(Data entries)
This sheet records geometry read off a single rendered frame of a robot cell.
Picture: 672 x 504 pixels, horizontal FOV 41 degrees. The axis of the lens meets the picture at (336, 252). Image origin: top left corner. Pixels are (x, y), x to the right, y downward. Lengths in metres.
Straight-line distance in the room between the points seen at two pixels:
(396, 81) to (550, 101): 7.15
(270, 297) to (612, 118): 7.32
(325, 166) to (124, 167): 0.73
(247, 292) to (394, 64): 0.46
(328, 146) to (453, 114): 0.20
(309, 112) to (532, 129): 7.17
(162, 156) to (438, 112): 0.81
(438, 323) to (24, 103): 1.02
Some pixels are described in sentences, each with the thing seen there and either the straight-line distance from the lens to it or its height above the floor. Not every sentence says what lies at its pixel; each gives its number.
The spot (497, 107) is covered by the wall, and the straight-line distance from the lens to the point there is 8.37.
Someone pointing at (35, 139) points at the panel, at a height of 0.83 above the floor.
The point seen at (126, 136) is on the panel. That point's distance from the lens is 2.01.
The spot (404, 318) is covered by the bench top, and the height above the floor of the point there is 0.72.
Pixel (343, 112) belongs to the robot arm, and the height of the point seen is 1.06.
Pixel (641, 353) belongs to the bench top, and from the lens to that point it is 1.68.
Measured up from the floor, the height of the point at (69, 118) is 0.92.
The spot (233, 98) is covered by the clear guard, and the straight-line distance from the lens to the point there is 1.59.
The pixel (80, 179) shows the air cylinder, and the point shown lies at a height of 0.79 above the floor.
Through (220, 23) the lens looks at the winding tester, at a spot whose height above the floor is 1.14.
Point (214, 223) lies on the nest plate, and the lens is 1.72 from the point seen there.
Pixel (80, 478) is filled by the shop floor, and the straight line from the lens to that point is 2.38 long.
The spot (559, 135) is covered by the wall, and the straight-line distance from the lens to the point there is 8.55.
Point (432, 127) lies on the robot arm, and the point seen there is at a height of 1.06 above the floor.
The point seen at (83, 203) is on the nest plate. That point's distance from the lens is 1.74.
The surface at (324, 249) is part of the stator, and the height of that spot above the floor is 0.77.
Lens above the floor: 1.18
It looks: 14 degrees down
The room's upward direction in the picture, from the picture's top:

Your assignment: Going down from the first line of the entries above, restate each line word for word until the line holding "The spot (559, 135)" is done.

Response area:
This sheet records geometry read off a single rendered frame of a robot cell.
Picture: 672 x 504 pixels, horizontal FOV 41 degrees. The axis of the lens meets the picture at (336, 252). Image origin: top left corner. Pixels are (x, y), x to the right, y downward. Lengths in metres.
Straight-line distance in the room between the points seen at two pixels:
(396, 81) to (550, 101): 7.15
(270, 297) to (612, 118): 7.32
(325, 166) to (124, 167): 0.73
(247, 292) to (394, 64): 0.46
(328, 146) to (453, 114): 0.20
(309, 112) to (532, 129): 7.17
(162, 156) to (438, 112): 0.81
(438, 323) to (24, 103): 1.02
Some pixels are described in sentences, each with the thing seen there and either the straight-line distance from the lens to it or its height above the floor. Not every sentence says what lies at its pixel; each gives its number.
The spot (497, 107) is covered by the wall, and the straight-line distance from the lens to the point there is 8.37.
Someone pointing at (35, 139) points at the panel, at a height of 0.83 above the floor.
The point seen at (126, 136) is on the panel. That point's distance from the lens is 2.01.
The spot (404, 318) is covered by the bench top, and the height above the floor of the point there is 0.72.
Pixel (343, 112) belongs to the robot arm, and the height of the point seen is 1.06.
Pixel (641, 353) belongs to the bench top, and from the lens to that point it is 1.68.
Measured up from the floor, the height of the point at (69, 118) is 0.92.
The spot (233, 98) is covered by the clear guard, and the straight-line distance from the lens to the point there is 1.59.
The pixel (80, 179) shows the air cylinder, and the point shown lies at a height of 0.79 above the floor.
Through (220, 23) the lens looks at the winding tester, at a spot whose height above the floor is 1.14.
Point (214, 223) lies on the nest plate, and the lens is 1.72 from the point seen there.
Pixel (80, 478) is filled by the shop floor, and the straight line from the lens to that point is 2.38 long.
The spot (559, 135) is covered by the wall, and the straight-line distance from the lens to the point there is 8.55.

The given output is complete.